Kennedy, con una carrera menos brillante que Nixon, y desde luego, con mucho menos experiencia en política exterior, era el favorito de los medios estadounidenses. Nixon se había hecho a pulso: el clásico hombre “hecho a sí mismo” –vieja virtud de la democracia igualitaria estadounidense–, venía de una familia desconocida pero honorable, de orígenes humildes. Estudió derecho en una universidad que no estaba de moda y su cuesta al éxito fue durísima. Kennedy fue el producto de su padre, un influyente magnate heredero de una fortuna de contrabando de licores durante la prohibición (ley seca que duró desde 1920 hasta 1933). Por ello los Kennedy se relacionan con la mafia estadounidense, directamente con Frank Costello y Doc Satcher, que apoyaron su candidatura con dinero y con el poder sindical de entonces.

Sin embargo, los medios escogieron a Kennedy, a su imagen beatificada por una autoconstrucción basada en apariencias. Libros escritos por terceros que firmaba John Kennedy (como Why England Slept) y los distribuía la poderosa red de su padre, quien llegó a comprar 40.000 ejemplares para que los periódicos aclamaran el éxito de venta de las ideas políticas de su hijo. Se contrataron escritores para que escribieran hagiografías heroicas del joven Kennedy (como el libro de James McGregor John F. Kennedy, un perfil político), así como un ejército de articulistas clandestinos a sueldo que escribían artículos de análisis político en su nombre.

Los medios de comunicación desde el principio se propusieron acabar con la imagen de Nixon.
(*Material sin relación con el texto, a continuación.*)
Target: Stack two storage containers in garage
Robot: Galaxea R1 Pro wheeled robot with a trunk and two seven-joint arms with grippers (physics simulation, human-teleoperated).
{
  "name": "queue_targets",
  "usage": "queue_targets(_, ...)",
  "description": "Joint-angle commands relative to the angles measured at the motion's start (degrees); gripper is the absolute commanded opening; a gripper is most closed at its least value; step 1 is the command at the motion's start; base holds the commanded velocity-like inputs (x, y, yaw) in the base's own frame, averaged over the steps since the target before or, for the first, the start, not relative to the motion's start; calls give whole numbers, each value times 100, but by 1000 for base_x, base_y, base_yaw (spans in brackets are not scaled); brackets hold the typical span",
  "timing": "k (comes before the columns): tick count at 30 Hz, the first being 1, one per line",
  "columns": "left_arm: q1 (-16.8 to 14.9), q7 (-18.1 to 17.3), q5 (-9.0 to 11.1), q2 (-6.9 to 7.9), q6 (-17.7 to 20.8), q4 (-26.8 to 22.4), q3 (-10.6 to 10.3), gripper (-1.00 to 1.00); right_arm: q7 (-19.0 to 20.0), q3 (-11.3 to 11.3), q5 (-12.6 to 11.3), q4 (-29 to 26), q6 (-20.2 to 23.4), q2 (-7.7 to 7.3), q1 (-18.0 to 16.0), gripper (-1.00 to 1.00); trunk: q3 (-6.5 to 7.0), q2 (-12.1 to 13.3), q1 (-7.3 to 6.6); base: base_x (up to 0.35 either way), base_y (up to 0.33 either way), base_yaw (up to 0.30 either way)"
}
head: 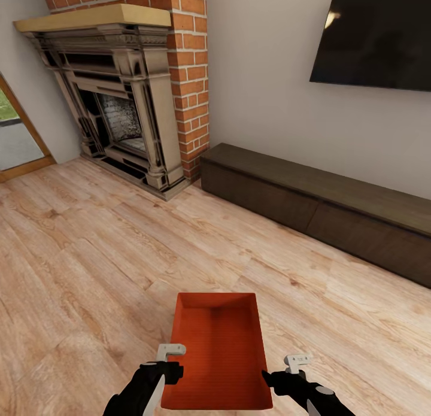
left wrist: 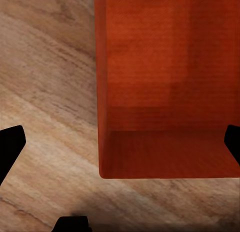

Desde su victoria en 1950 sobre la izquierdista liberal Helen Gahagan, a quien la plasmaban como víctima política crucificada por Nixon en la “cruz del anticomunismo”. Helen Gahagan estaba casada con el actor Melvyn Douglas, con lo que la maquinaria de Hollywood se empeñó en destruir a Nixon, hasta nuestros días. Quien no conoce la vida de Nixon, y solo se queda con lo que los medios publican, termina odiando a un personaje de los Simpsons, no al brillante político de la Distensión, de la firma de la limitación de armas atómicas con la Unión Soviética, el artífice de la paz con Vietnam, el estadista que abrió China.

Tenemos entonces que Nixon, quien hubiera sido un héroe americano según el paradigma histórico estadounidense anterior, en los años sesenta lo retrataron como un hombre sediento de poder, trepador y ambicioso. En cambio Kennedy, bendecido por los medios y por un enorme circuito de periodistas liberales, ha trascendido como la promesa incumplida de Estados Unidos.

Ese temible juego mediático puso más en riesgo a la democracia de Estados Unidos durante los años sesenta que el escándalo posterior de Watergate: escándalo sobredimensionado por la poderosa maquinaria mediática de la costa este. La nueva juventud de esa década intentó demoler las instituciones históricas de ese país. Ocurrieron hechos que hoy se repiten con más virulencia con la Interseccional y el derrumbamiento de estatuas fundacionales de la democracia más antigua del mundo moderno.

El sentido común es la vacuna para proteger el frágil sistema democrático, que puede ser atacado varias veces por el mismo virus sin crear inmunidad. El sentido común se fortalece revisando con cuidado la historia, pero en este sentido los medios de comunicación juegan un papel clave: cómo revisan la historia ¿para fortalecer el sistema democrático o para beneficiar una línea editorial que amplifique los números de la audiencia? Es decir ¿por vigorizar la democracia o por el dinero de los anunciantes?

No pretendemos advertir aquí que la democracia estadounidense está por desmoronarse, no. Solo que en el venidero año de 2024 serán las elecciones presidenciales en Estados Unidos y es conveniente revisar su historia electoral para saber que la “verdad” es circunstancial, y ahí es donde recae una fuerte porción de responsabilidad democrática en los medios de comunicación.